[[ DATA PROVIDED open ]]

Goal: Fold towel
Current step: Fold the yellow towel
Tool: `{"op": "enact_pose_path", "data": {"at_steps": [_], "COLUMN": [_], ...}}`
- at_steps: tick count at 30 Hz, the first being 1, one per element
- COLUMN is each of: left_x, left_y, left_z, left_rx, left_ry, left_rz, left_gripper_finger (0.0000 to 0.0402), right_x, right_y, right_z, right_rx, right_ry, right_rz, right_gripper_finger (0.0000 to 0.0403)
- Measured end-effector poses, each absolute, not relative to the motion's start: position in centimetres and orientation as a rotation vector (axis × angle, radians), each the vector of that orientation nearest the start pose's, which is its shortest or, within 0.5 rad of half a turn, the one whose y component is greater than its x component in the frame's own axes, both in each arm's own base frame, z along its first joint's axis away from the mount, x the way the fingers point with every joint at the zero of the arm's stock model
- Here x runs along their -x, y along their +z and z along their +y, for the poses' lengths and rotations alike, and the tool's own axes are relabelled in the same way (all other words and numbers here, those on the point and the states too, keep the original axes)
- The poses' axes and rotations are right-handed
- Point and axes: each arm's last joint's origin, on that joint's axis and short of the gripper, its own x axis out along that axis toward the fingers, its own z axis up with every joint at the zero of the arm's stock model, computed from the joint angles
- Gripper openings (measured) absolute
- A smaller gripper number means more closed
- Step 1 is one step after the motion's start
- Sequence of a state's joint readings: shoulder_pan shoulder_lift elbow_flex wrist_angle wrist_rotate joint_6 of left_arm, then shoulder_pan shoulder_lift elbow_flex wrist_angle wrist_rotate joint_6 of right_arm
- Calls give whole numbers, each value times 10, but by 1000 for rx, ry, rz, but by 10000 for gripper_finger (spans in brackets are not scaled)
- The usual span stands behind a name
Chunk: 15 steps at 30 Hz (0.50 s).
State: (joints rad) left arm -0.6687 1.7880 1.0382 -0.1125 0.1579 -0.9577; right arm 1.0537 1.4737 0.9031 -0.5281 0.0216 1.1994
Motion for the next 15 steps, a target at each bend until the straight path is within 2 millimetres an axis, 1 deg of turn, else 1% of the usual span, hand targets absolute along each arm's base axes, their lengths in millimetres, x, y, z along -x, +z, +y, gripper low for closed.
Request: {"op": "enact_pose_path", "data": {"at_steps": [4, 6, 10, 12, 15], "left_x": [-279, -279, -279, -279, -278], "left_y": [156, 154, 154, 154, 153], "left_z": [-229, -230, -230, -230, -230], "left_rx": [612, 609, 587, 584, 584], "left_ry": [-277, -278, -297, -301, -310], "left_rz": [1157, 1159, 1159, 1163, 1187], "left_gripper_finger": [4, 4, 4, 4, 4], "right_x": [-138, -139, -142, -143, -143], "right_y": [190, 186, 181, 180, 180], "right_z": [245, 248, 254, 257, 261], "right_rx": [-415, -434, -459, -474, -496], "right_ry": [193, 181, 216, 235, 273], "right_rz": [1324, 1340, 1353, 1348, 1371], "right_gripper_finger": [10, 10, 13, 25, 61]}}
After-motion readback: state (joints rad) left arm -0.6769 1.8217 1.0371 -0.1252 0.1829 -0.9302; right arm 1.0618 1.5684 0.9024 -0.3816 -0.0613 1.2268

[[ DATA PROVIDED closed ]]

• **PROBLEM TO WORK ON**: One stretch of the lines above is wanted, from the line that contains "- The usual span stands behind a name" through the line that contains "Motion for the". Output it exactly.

• **ANSWER TO THE PROBLEM**:
- The usual span stands behind a name
Chunk: 15 steps at 30 Hz (0.50 s).
State: (joints rad) left arm -0.6687 1.7880 1.0382 -0.1125 0.1579 -0.9577; right arm 1.0537 1.4737 0.9031 -0.5281 0.0216 1.1994
Motion for the next 15 steps, a target at each bend until the straight path is within 2 millimetres an axis, 1 deg of turn, else 1% of the usual span, hand targets absolute along each arm's base axes, their lengths in millimetres, x, y, z along -x, +z, +y, gripper low for closed.

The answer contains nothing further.